Exercise requirements: Set the listing down unchanged, minus every embedded image.

------------------------------------

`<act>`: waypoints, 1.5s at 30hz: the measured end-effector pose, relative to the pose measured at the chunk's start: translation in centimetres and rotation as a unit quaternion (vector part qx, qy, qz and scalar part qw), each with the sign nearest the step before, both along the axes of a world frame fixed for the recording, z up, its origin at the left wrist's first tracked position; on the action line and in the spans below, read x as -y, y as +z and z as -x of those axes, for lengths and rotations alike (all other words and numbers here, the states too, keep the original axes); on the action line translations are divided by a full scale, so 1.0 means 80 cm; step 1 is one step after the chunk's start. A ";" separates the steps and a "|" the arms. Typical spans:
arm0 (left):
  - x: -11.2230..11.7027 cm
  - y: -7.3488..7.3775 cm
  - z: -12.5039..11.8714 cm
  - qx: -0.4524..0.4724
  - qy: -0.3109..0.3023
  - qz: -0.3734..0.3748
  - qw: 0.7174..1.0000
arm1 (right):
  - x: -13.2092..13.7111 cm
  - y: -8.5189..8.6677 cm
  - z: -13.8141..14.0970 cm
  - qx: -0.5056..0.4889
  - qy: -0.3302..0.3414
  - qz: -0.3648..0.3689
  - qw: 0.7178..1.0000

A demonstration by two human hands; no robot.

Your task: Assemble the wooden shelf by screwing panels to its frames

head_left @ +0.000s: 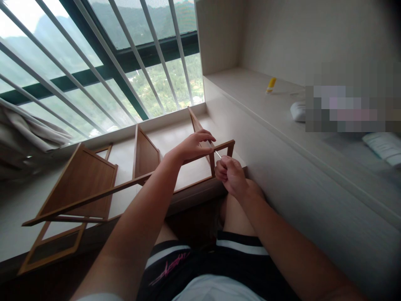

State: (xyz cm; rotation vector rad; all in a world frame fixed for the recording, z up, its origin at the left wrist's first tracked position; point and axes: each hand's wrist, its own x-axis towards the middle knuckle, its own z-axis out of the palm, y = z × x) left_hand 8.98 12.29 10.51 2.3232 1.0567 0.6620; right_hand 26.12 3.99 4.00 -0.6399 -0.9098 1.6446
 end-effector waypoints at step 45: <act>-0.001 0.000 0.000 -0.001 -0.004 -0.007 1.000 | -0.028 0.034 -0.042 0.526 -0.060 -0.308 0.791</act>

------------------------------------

Answer:
`<act>`: waypoints, 1.5s at 30hz: the measured end-effector pose, relative to the pose measured at the chunk's start: translation in centimetres and rotation as a unit quaternion (vector part qx, qy, qz and scalar part qw), each with the sign nearest the step before, both along the axes of a world frame fixed for the recording, z up, its origin at the left wrist's first tracked position; on the action line and in the spans below, read x as -y, y as +z and z as -x of those axes, for lengths and rotations alike (all other words and numbers here, the states too, keep the original axes); on the action line translations are divided by a full scale, so 1.0 means 80 cm; step 1 is one step after the chunk's start. A ";" separates the steps and a "|" the arms. Typical spans:
arm0 (left):
  - x: -11.2230..11.7027 cm
  - y: -7.3488..7.3775 cm
  - z: -12.5039..11.8714 cm
  - qx: -0.4524..0.4724
  - qy: -0.3109..0.3023
  - qz: -0.3734..0.3748
  - qw: 0.7174..1.0000
arm1 (right):
  - x: -13.2092..13.7111 cm
  - y: -8.5189..8.6677 cm
  - z: -13.8141..14.0970 cm
  - qx: -0.5056..0.4889
  - qy: -0.3302..0.3414
  - qz: -0.3648..0.3689
  - qw: 0.7178..1.0000

A demonstration by two human hands; no robot.

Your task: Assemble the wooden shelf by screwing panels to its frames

head_left @ +0.000s: 

State: (xyz cm; rotation vector rad; all in a world frame fixed for the recording, z up, its origin at the left wrist's first tracked position; point and axes: each hand's wrist, its own x-axis towards the middle knuckle, its own z-axis out of the palm, y = z × x) left_hand 8.98 12.29 10.51 2.3232 1.0567 0.6620; right_hand 26.12 3.99 4.00 -0.6399 -0.9098 1.6446
 end-effector waypoints at step 45: <act>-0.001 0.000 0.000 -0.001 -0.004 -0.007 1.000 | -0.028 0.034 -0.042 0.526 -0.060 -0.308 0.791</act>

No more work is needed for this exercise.